If the candidate still fails, go further back (`HEAD~100`, then `HEAD~400`) until the repro passes. Pick the *most recent* known-good commit you can — a tighter `[good, bad]` window means fewer steps.

## Step 4 — Start the bisect

```bash
git bisect start
git bisect bad HEAD        # or your explicit bad ref
git bisect good v2.3.0     # the good ref you confirmed in Step 3
```

Git now checks out a commit roughly halfway between them and reports how many steps remain.

## Step 5 — Drive the search (prefer automation)

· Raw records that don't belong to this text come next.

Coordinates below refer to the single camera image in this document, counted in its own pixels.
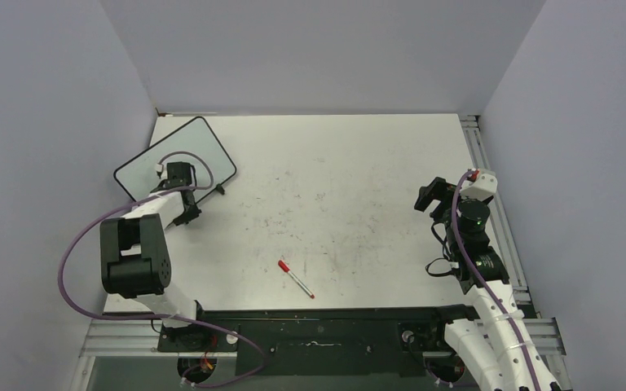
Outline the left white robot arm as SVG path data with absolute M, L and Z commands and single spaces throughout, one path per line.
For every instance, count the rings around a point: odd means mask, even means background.
M 160 179 L 148 202 L 100 223 L 101 281 L 105 292 L 166 314 L 163 326 L 179 329 L 180 342 L 197 351 L 208 345 L 210 328 L 197 320 L 199 303 L 171 283 L 165 239 L 168 228 L 201 214 L 192 190 L 196 171 L 187 162 L 170 162 L 161 166 Z

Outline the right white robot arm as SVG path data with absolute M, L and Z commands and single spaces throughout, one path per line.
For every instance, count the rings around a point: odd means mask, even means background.
M 478 320 L 448 317 L 428 327 L 431 343 L 450 348 L 481 390 L 560 390 L 524 321 L 504 262 L 491 244 L 486 225 L 496 195 L 496 175 L 471 169 L 457 183 L 436 177 L 420 188 L 414 208 L 430 210 L 442 259 L 456 278 Z

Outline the white marker pen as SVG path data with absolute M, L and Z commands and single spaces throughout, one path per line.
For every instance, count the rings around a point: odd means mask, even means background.
M 315 294 L 292 272 L 291 269 L 289 273 L 286 273 L 286 275 L 288 275 L 292 281 L 294 281 L 295 284 L 299 286 L 308 297 L 310 297 L 310 299 L 315 299 Z

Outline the small black-framed whiteboard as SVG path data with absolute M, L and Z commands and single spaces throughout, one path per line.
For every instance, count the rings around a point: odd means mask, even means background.
M 237 173 L 233 159 L 227 153 L 209 122 L 201 116 L 184 117 L 181 125 L 173 126 L 167 134 L 159 135 L 151 146 L 117 168 L 113 177 L 133 200 L 150 194 L 161 180 L 157 169 L 174 162 L 188 163 L 189 177 L 197 180 L 194 191 L 200 202 L 225 185 Z

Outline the red marker cap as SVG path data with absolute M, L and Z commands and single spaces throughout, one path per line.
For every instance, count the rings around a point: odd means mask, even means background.
M 278 261 L 278 266 L 279 266 L 279 268 L 282 269 L 282 271 L 284 273 L 289 273 L 290 272 L 290 269 L 289 269 L 288 265 L 284 261 L 279 260 Z

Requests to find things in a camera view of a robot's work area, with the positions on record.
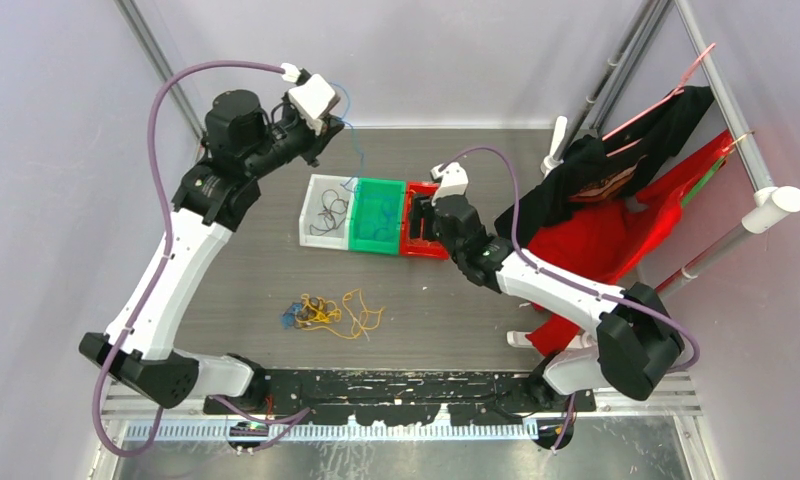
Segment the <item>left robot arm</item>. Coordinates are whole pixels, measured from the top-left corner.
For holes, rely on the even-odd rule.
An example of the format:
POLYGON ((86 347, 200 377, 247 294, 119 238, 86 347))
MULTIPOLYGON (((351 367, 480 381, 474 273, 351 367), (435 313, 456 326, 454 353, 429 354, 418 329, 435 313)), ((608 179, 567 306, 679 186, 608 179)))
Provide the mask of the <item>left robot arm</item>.
POLYGON ((245 413, 264 407, 265 369, 237 354, 179 350, 174 340, 209 266, 259 199, 259 180, 297 157, 308 165, 343 130, 332 114, 331 86, 289 89, 272 119, 248 90, 217 96, 205 116, 205 153, 181 179, 166 210, 166 233, 129 304, 103 333, 87 333, 80 353, 157 405, 171 409, 202 397, 207 413, 227 403, 245 413))

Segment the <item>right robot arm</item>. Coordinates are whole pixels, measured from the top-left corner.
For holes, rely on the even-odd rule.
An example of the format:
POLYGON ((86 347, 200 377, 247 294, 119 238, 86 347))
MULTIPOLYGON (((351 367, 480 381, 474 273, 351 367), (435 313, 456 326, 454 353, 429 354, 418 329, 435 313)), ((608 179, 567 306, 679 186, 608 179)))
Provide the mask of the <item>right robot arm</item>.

**Preferred — automate it.** Hand bisect the repro command and let it run unattended:

```bash
git bisect run <your repro command>
```

The exit-code contract `git bisect run` relies on:

| Exit code | Meaning to bisect |
| --- | --- |
| `0` | this commit is **good** |
| `1`–`124`, `126`, `127` | this commit is **bad** |
| `125` | **skip** — cannot be tested (won't build, deps changed) |

> [!NOTE]
> Use exit `125` for commits you cannot evaluate — e.g. a build failure unrelated to the bug. Wrap the repro in a script that builds first and `exit 125` on build failure, then runs the test: that keeps unbuildable commits from being misjudged as bad. Bisect will route around skipped commits and may report a small range instead of a single culprit.

**Manual fallback.** If the repro needs human judgment, evaluate each checked-out commit yourself and mark it:

```bash
git bisect good            # repro passed at this commit
git bisect bad             # repro failed at this commit
git bisect skip            # cannot test this one
```

Repeat until git prints `<sha> is the first bad commit`.

## Step 6 — Inspect the culprit and explain the cause

Once the first bad commit is identified, read it before declaring victory:

```bash
git show <sha>             # full diff + message
git show <sha> --stat      # files touched, for a quick map
```

Read the actual diff (use the Read tool to open the changed files at that revision if needed) and connect a specific line or hunk to the observed regression. Do not just report the SHA — explain *why* that change causes the bug.

## Step 7 — Always reset

Bisect leaves the repo on a detached historical commit. Restore the original state:

```bash
git bisect reset           # returns to the branch/ref you started from
git status                 # confirm the tree is back to normal
```

> [!WARNING]
> Never leave a bisect session open. If you stop early or hit an error, run `git bisect reset` before doing anything else, or the user will be stranded on a detached HEAD with a half-finished search log.

## Report

Deliver, as your message:

1. **First bad commit** — SHA, short message, author, and date.
2. **Root cause** — the specific change in that commit that introduced the regression, tied to the bug in `$ARGUMENTS`.
3. **Confidence** — note any `skip`ped commits or a returned range that widens the result.
4. **Reproduction used** — the exact command, so the finding is repeatable.
5. **Suggested fix or next step** — e.g. revert the commit, patch the offending hunk, or open an issue.

Confirm you ran `git bisect reset` and the working tree is clean before finishing.